Kesz jest zawsze ze mną gdy jeżdzę rowerem. Codziennie przynajmniej 4-5 km, czy to do sklepu, czy nad morze. Najczęściej jestem w okolicach Wrzeszcza i Brzeźna, odwiedzam rówierz Oliwę, Przymorze i Centrum. Zdażają się także wycieczki do Gdyni i Sopotu. Prawie cały czas po ścieżkach rowerowych, choć zdażało się kilkanaście razy jechać na przełaj przez las. Najczęstrze trasy i informacje gdzie parkuje w spoilerze :)
Opis kesza:
Mala skrzynka, miesci sie tylko logbook, olowek, temperowka i drobne fanty.
Szczegóły dotyczące podjęcia kesza:
Wystarczy mnie zauważyć jak bede razem z rowerem, powiedzieć "płatki owsiane" i odpowiedzieć na pytanie: Jak nazywa się rodzaj wolnobiegowej piasty rowerowej stosowanej w składakach? :)
Jeżeli nie usłyszę "płatki owsiane" nie zatrzymam się, proszę takżę nie wbiegać na scieżkę, nie blokować drogi, nie cudować. Jeżeli ma ktoś zamiar stwarzać zagrożenie to niech zapomni o keszu.
Po prostu pomachac, powiedzieć magiczne słowa i poczekać aż znajde sposobność żeby się zatrzymać.
To samo tyczy się rowerzystów, nie gonić na siłę, nie zajeżdżać drogi, nie krzyczeć: "hej, zatrzymaj się" itp.
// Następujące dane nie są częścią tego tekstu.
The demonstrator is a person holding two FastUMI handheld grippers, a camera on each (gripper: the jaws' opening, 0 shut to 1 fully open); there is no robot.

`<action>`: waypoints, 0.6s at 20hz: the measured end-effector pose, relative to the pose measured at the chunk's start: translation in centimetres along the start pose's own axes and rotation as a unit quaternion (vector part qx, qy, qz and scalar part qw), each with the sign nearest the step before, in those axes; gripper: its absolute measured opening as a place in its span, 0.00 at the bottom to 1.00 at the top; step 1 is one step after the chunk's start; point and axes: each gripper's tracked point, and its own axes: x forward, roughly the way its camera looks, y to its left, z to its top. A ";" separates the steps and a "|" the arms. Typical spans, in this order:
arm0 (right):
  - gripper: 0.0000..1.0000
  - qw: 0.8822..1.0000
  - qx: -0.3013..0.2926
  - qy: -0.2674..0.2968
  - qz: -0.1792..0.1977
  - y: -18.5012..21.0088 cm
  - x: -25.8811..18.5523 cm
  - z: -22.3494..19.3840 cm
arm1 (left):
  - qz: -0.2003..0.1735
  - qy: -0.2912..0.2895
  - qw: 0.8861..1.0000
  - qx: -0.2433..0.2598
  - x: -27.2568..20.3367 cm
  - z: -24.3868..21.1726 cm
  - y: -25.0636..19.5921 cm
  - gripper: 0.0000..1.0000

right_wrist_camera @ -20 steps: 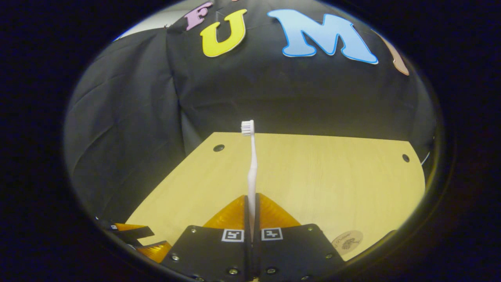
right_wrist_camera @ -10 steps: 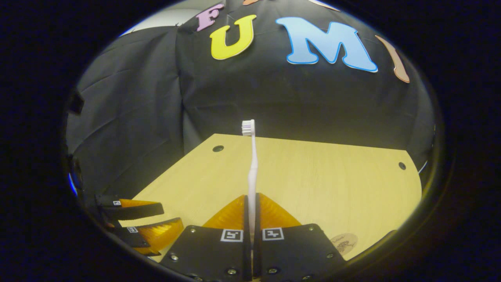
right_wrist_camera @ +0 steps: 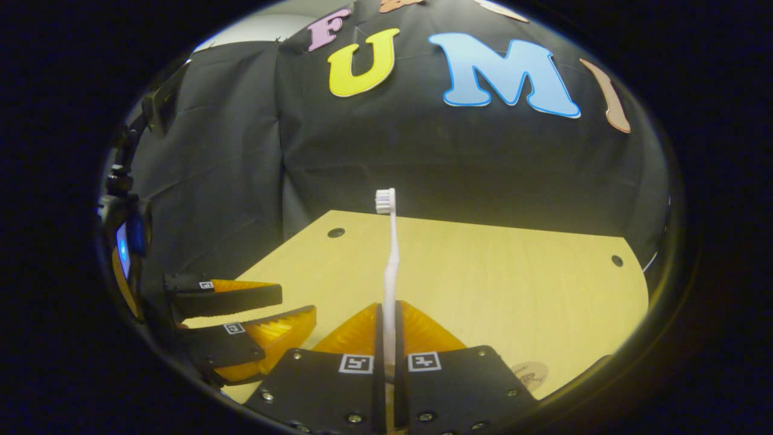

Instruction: Put the toothbrush and toothpaste on the desktop into the cup, then pick up the cup and place it on the coaster on the desktop.

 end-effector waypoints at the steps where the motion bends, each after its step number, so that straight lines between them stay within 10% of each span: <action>1: 0.07 1.000 0.001 0.000 -0.001 -0.2 0.1 0.0 | 0.000 0.000 1.000 0.000 0.1 -0.1 0.0 0.70; 5: 0.25 1.000 0.011 -0.002 -0.010 -0.8 -1.0 -0.5 | -0.007 -0.001 1.000 0.002 0.4 0.0 -0.5 0.70; 12: 0.25 0.999 0.029 -0.021 -0.027 -1.8 -2.5 0.7 | -0.015 -0.001 1.000 0.006 1.0 0.2 -1.2 0.70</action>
Mimo, że jest to zabawa, należy robić wszystko z rozsadkiem, szczególnie nalezy dbać o bezpieczeństwo swoje i innych uzytkowników drogi.
Kordy wskazują skrzyżowanie przez które zwykle przejeżdżam rozpoczynając trasę.
Kesz NIE jest schowany w rowerze, więc proszę nie obmacywać/nie rozkręcać/nie grzebać/itp, wożę go w plecaku :)
Dla pierwszego znalazcy przewidziany jest certyfikat.